The destruction of the house, through the negligence or fault of D, will not make him liable.
Under Article 1206 of the New Civil Code, the loss of the thing intended as a substitute, with
or without the fault of the debtor, does not render him liable because the thing intended
as a substitute is not due; the effect of loss is merely to extinguish facultative character of
the obligation, as supported by the first sentence of the second paragraph of Article 1206
of the New Civil Code.

What is to be delivered is the principal object (car) and not the substitute (house) because
the latter is not what is due and demandable. The loss of the substitute is immaterial.

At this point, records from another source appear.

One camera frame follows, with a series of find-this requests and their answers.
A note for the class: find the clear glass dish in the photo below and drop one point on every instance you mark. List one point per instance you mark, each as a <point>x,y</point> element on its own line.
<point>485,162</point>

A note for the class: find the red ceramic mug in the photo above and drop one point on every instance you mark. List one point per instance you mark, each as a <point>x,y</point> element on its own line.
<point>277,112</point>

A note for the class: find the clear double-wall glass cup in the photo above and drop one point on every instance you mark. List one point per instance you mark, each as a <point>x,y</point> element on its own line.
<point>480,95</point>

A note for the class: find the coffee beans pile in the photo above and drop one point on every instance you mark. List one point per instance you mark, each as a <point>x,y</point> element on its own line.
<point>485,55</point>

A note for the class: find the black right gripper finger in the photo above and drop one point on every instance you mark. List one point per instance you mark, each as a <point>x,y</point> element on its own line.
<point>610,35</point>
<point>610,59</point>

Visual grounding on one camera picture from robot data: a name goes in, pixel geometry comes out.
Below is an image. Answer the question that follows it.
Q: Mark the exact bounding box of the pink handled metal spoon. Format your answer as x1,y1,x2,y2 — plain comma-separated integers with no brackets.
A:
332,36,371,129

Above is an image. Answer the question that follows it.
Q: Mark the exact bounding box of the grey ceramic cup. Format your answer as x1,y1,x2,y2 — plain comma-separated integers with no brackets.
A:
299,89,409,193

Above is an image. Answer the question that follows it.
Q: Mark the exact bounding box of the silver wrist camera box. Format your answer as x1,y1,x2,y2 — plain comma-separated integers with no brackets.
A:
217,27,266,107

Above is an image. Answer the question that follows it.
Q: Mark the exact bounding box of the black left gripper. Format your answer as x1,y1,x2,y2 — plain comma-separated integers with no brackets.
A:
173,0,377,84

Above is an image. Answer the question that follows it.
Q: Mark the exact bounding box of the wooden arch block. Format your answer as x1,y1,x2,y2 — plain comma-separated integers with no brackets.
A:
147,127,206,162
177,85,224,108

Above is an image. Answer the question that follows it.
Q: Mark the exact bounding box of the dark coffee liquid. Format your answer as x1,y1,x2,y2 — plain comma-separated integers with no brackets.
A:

Hence, it follows that despite the loss and the destruction of the house, D is still obliged to
deliver the principal prestation of the obligation, which is the car. It is, indeed, the
principle prestation, which is the car, that is due and demandable and not the house. C, in
turn, has the obligation to accept the principal prestation upon the maturity of the
contract on March 30, 2020. C also has the right to receive the car in its entirety, as per the
second paragraph of Article 1199 of the New Civil Code.